/ 26 February 2010

Protest — but don’t target us

Protest But Don't Target Us

Shaken vendors in Orange Farm say criminals hijacked the service delivery protests there this week and organised schoolchildren to loot their spaza shops.

“We saw schoolkids rioting in the streets. They went about assaulting vendors at their stalls and taking their wares,” said Adam Hattia, a manager of the Sweet Shop in the Palm Springs Mall, which is in the township south of Johannesburg.

When the Mail & Guardian visited the shopping centre early on Wednesday morning, there were no vendors outside doing business and several police vehicles were parked nearby.

In the mall business was slow, Hattia told the M&G.

“We have rents and business to do and it hurts us when we shut down. There are not many people in the mall.” He and other shopowners had made plans to close up shop if “the police failed to control the crowd”. He said the protesters “have a just cause”. “But you don’t have to stone people — you can have peaceful protests.”

Several vendors who lost their belongings expressed their frustration. “They are right to protest about houses and roads, but why take wares from us?” asked Ferry Nkosi, who has a stall close to a busy intersection near the mall.

She said her stall had been ransacked and two bags of wares were missing. “I don’t know what else they took because they wanted to beat us, so we went to hide.”

Nkosi said the attackers came in groups. Some were driving Toyota Ventures into which they threw the stolen merchandise.

“It was unemployed youths who ganged up with schoolchildren from here,” said Louie Mthembu. “We can never know who did it. It’s hard to pinpoint. It’s a mixture, but mostly it’s schoolkids.”

Captain Johannes Motsiri, Orange Farm police station spokesperson, said 83 arrests had been made by midweek. Wednesday was relatively quiet, he said, though some protesters had tried to force their way into the mall.

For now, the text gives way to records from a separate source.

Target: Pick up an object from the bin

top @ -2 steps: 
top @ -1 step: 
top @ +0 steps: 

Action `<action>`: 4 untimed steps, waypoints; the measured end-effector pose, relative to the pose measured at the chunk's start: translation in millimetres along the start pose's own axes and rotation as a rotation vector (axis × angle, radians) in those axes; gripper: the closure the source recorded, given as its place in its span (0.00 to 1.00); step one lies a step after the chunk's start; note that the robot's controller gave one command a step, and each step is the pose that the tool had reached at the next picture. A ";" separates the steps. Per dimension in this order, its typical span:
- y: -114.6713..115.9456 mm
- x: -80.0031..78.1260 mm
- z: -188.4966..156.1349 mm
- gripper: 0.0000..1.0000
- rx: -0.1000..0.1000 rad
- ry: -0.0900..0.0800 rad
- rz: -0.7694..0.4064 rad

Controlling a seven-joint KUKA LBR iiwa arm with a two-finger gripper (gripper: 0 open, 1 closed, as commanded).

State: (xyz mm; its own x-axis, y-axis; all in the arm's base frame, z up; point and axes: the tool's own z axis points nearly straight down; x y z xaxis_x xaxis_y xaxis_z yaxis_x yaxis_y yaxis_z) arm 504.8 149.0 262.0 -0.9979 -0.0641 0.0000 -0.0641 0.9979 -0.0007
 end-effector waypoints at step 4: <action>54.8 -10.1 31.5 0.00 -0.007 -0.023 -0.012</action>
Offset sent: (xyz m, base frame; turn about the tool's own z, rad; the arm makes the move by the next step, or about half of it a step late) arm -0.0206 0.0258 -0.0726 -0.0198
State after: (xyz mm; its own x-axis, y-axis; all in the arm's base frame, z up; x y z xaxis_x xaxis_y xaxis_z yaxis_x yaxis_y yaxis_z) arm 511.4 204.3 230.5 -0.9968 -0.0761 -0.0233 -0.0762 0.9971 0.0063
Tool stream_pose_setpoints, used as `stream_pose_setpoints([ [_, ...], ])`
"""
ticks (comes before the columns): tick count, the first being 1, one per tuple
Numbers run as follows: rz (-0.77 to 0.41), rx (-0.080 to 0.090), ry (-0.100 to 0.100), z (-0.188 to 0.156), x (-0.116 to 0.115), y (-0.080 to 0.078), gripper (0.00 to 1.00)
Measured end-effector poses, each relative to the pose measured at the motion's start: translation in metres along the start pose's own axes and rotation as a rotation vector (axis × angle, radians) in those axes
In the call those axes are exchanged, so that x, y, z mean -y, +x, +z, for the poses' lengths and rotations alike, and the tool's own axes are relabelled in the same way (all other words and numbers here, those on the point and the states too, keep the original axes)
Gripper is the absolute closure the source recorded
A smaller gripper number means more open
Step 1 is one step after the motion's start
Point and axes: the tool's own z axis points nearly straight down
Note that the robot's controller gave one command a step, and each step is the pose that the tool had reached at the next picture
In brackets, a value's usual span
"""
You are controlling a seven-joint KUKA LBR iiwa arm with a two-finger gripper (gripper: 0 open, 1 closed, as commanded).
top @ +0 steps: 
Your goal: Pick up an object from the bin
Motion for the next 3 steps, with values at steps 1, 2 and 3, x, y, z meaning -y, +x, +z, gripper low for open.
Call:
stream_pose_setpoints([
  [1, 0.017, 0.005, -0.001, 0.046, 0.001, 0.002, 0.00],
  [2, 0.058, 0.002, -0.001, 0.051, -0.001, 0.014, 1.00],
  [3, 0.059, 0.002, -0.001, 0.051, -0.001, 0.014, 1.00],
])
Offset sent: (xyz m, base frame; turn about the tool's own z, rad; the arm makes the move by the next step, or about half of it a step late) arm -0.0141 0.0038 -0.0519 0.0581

He could not verify the vendors’ claims that schoolchildren had looted their stalls — they had not reported this to police, he said.

‘Perhaps it’s better we go back’
On Wednesday Somali businessman Abdi Tosuf Dirran was in the Orange Farm police station to report the looting of his shop by protesters when the Mail & Guardian met him.

He spoke little English and his cousin, Mustuf Yosuf Mahamed, had travelled from Johannesburg to help translate. Sporting a goatee, Dirran wore baggy pants and a Paul Smith shirt. He was mostly emotionless, breaking occasionally into a mirthless cackle.

This is the third time Dirran has been looted, his cousin said. “Government should do something about this,” Mahamed said, as we negotiated our way through the debris-strewn streets to Dirran’s shop.

The metal doors that once shielded his shop hung askew. We gently nudged the door and it swung open. Earlier this week shoppers had bought their groceries from this store, but now its grey floor was littered with paper.

There was a loaf of bread here and tea bags there — left behind by looters doing a hasty job. Fridges lay face down, metal cabinets were cleaned out. The only sign of life amid the mess was a black-and-white kitten that mewed and followed us around.

“They broke into the shop and took everything,” Dirran said, including 150 bags of mealie meal of 12.5kg each. He estimated the loss at more than R100 000.

Dirran ruled out xenophobia: “They didn’t target us; they just targeted our business. There are criminals who are taking advantage.” Later, as the M&G team stood outside the shop in the company of a group of commiserating South African women, two tough-looking young men went up the road, shooting sharp glances at us.

“Those are some of the people involved,” Dirran said.

“What do you think is the solution to this?” he asked and proceeded to answer his own question: “Perhaps it’s better we go back.”

Dirran’s despair must run deep if he’s tempted to return to his native Somalia — in the grip of a civil war and where there has been no peace since the overthrow of dictator Mohammed Siad Barre in 1991.